CAPE CANAVERAL, Florida — The U.S. Air Force and Lockheed Martin are scheduled to launch the second Space Based Infrared System (SBIRS) Geosynchronous Earth Orbit (GEO-2) spacecraft on Tuesday, March 19 aboard a United Launch Alliance Atlas V rocket from Space Launch Complex 41 at Cape Canaveral Air Force Station in Florida.
The launch window is 5:21 EDT to 6:01 p.m. EDT.
A live launch broadcast will begin at 5:01 p.m. EDT and will be accessible via the ULA webcast.
The most recent forecast issued by the 45th Weather Squadron predicts a 70% chance of overall permissible weather conditions for launch. Upper level dynamics are weak with a small threat of an isolated thunderstorm as a cold front boundary pushes into Central Florida through the count and window. The primary concerns for launch are cumulus clouds and thick clouds.
Featuring a mix of satellites in geosynchronous orbit, hosted payloads in highly elliptical earth (HEO) orbit, and ground hardware and software, the SBIRS program delivers resilient and improved missile warning capabilities for the nation while also providing significant contributions to the military’s missile defense, technical intelligence and battlespace awareness mission areas.

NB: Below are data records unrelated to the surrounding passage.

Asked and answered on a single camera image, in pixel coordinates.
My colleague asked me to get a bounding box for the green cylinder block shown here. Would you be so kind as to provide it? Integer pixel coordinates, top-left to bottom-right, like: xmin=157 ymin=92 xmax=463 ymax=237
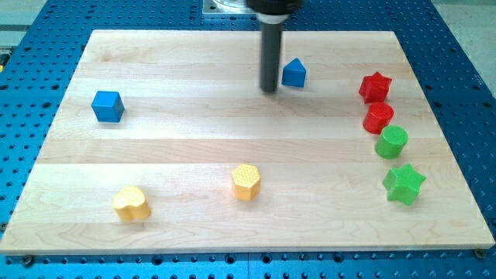
xmin=374 ymin=125 xmax=408 ymax=160

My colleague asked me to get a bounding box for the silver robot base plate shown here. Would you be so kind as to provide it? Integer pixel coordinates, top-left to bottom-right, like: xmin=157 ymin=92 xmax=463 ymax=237
xmin=202 ymin=0 xmax=253 ymax=16

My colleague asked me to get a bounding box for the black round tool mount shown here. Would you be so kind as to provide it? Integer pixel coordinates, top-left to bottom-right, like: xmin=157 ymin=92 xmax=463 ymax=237
xmin=246 ymin=0 xmax=304 ymax=24

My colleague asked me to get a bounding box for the green star block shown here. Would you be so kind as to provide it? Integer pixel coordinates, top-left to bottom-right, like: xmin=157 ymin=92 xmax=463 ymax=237
xmin=382 ymin=164 xmax=426 ymax=206

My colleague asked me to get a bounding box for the yellow hexagon block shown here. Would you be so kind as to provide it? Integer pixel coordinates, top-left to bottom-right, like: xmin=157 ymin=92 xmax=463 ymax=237
xmin=231 ymin=164 xmax=261 ymax=201

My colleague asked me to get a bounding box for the blue cube block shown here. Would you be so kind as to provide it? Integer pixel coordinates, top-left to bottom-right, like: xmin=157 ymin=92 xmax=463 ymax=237
xmin=91 ymin=91 xmax=125 ymax=122

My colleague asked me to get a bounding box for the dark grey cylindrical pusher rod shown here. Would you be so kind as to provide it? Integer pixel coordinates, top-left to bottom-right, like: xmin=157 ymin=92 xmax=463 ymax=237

“We understand the important role SBIRS plays in our national security architecture and the entire SBIRS team has worked tirelessly to prepare this satellite for a successful launch,” said Jeff Smith, Lockheed Martin’s vice president of Overhead Persistent Infrared (OPIR) mission area. “The dedication and talent of this SBIRS team is remarkable and we are keenly focused on delivering mission success for the warfigher.”
Lockheed Martin’s SBIRS contracts include four HEO payloads, four GEO satellites, and ground assets to receive, process, and disseminate the infrared mission data. The team has also begun procuring long lead parts for the fifth and sixth GEO satellites. HEO payloads and the first GEO satellite have already launched into orbit.
According to Lockheed Martin, GEO-1 is meeting or exceeding performance expectations on its path to operational certification. The satellite’s sensor pointing accuracy is nine times more precise than required and the sensors are detecting targets 25 percent dimmer than required with an intensity measurement 60 percent more accurate than specification.
The SBIRS team is led by the Infrared Space Systems Directorate at the U.S. Air Force Space and Missile Systems Center. Lockheed Martin is the SBIRS prime contractor, Northrop Grumman is the payload integrator. Air Force Space Command operates the SBIRS system.